= Ezerovo, Plovdiv Province =

Ezerovo (Езерово /bg/) is a village in southern Bulgaria, located within Parvomay Municipality, Plovdiv Province.

== Geography ==
The village of Ezerovo is situated at the foot of the Aida Mountains and Dragoyna Mountains on the bank of the Kayalikeka River, which is the geographic boundary between the Western and Eastern Rhodopes, flowing into the River Maritsa.

It is located near the villages of Bodrovo (2 km east), Water (6 km south) and Byala reka (Plovdiv region) | Byala reka (6 km northwest) . The closest town is the municipal center of Parvomay, 13 km northwest, and the closest regional town is Haskovo - 28 km east. Not far from the village are Mineral Batts of Haskovo. The size (area) of the village of Ezerovo is 26,318 km2.

The terrain of the countryside is hilly, filled with forests, gullies, hidden small plains, woods, and many meadows. The climate of the village is moderate-continental, with very frequent summer droughts. Precipitation is within 650 L/m^{2} and is unevenly distributed throughout the year. The most common winds are the western ones, called "Poriaza", and the southern ones, called "white winds", often come from southeast and bring a lot of rain. There are some of the rare species of animal and plant species in Bulgaria. The geographic location of the past is its economic growth: the proximity to the mountain and its pastures has determined the development of sheep farming, and the extensive agricultural lands from the north and west have favored the development of agriculture.

== History ==

The legend says that the village dates back to ancient Thracian times. An old name from the time of the Ottoman domination is the Yedi durali neighborhood (meaning "seven small neighborhoods"); then the village was situated on the territory of today's lake Ezerovo. After changing its geographic location, its name has been replaced by Diptys göl (meaning "lake without a bottom").

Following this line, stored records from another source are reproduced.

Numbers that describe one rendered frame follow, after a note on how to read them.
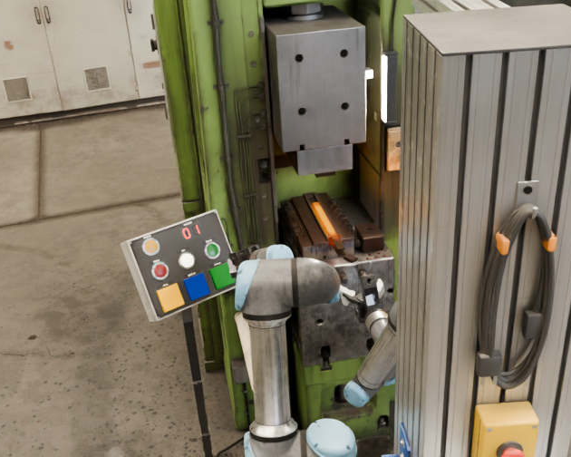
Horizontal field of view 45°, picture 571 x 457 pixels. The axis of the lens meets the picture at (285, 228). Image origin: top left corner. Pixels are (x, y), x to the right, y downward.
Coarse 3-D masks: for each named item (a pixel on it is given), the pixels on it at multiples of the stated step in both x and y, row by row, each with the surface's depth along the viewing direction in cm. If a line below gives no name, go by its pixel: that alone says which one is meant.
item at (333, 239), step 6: (312, 204) 281; (318, 204) 280; (318, 210) 275; (318, 216) 271; (324, 216) 270; (324, 222) 265; (330, 222) 265; (324, 228) 263; (330, 228) 261; (330, 234) 257; (336, 234) 256; (330, 240) 254; (336, 240) 251; (336, 246) 248; (342, 246) 248; (336, 252) 248; (342, 252) 247
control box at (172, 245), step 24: (216, 216) 237; (144, 240) 224; (168, 240) 228; (192, 240) 232; (216, 240) 236; (144, 264) 223; (168, 264) 226; (192, 264) 230; (216, 264) 235; (144, 288) 222; (168, 312) 224
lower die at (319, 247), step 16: (288, 208) 285; (304, 208) 282; (304, 224) 269; (320, 224) 266; (336, 224) 267; (304, 240) 259; (320, 240) 257; (352, 240) 258; (304, 256) 256; (320, 256) 258; (336, 256) 259
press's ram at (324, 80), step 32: (288, 32) 220; (320, 32) 219; (352, 32) 222; (288, 64) 222; (320, 64) 224; (352, 64) 226; (288, 96) 227; (320, 96) 229; (352, 96) 232; (288, 128) 232; (320, 128) 234; (352, 128) 237
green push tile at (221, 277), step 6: (222, 264) 236; (210, 270) 233; (216, 270) 234; (222, 270) 235; (228, 270) 236; (216, 276) 233; (222, 276) 234; (228, 276) 236; (216, 282) 233; (222, 282) 234; (228, 282) 235; (234, 282) 236; (216, 288) 233
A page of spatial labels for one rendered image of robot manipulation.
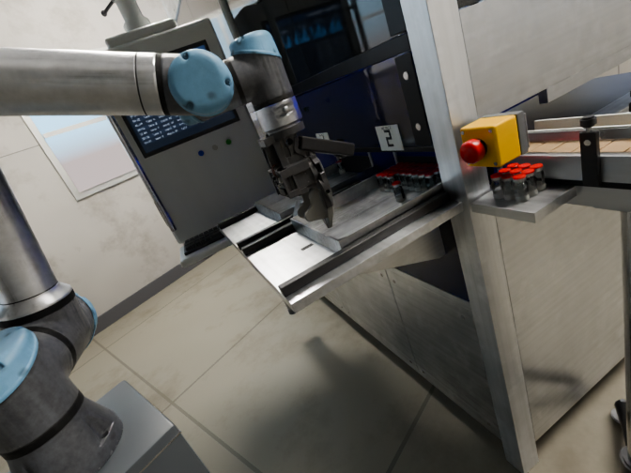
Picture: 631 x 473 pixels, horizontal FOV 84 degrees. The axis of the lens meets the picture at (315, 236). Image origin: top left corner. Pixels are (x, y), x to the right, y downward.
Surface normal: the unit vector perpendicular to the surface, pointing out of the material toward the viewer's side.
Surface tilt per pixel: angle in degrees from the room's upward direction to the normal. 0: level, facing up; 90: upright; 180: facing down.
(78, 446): 72
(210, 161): 90
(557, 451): 0
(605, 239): 90
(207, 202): 90
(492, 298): 90
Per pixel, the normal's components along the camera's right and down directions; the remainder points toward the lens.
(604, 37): 0.42, 0.21
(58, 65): 0.22, -0.13
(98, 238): 0.71, 0.01
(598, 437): -0.35, -0.86
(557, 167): -0.84, 0.46
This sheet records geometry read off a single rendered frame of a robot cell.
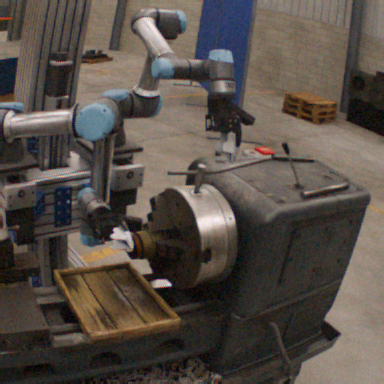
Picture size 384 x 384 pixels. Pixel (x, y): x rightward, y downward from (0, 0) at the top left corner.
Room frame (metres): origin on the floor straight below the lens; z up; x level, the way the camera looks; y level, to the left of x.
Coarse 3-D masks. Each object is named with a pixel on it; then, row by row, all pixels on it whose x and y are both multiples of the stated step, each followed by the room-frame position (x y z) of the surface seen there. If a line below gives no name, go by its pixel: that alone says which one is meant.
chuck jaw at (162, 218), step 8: (152, 200) 1.31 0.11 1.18; (160, 200) 1.31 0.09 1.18; (152, 208) 1.31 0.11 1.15; (160, 208) 1.29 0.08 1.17; (168, 208) 1.30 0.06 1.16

The date of the foundations found in the Thracian mound is V century B.C. A number of other ancient artifacts have been discovered, such as a golden diadem, small golden spoon, and bronze mirror. A gold ring with a Thracian tongue was found in 1912 when excavating a tombstone in the area of Prazenaka. The ring weighs 31.3 grams and the surface on which the letters are engraved has an elliptical shape measuring 1.7 x 2 cm.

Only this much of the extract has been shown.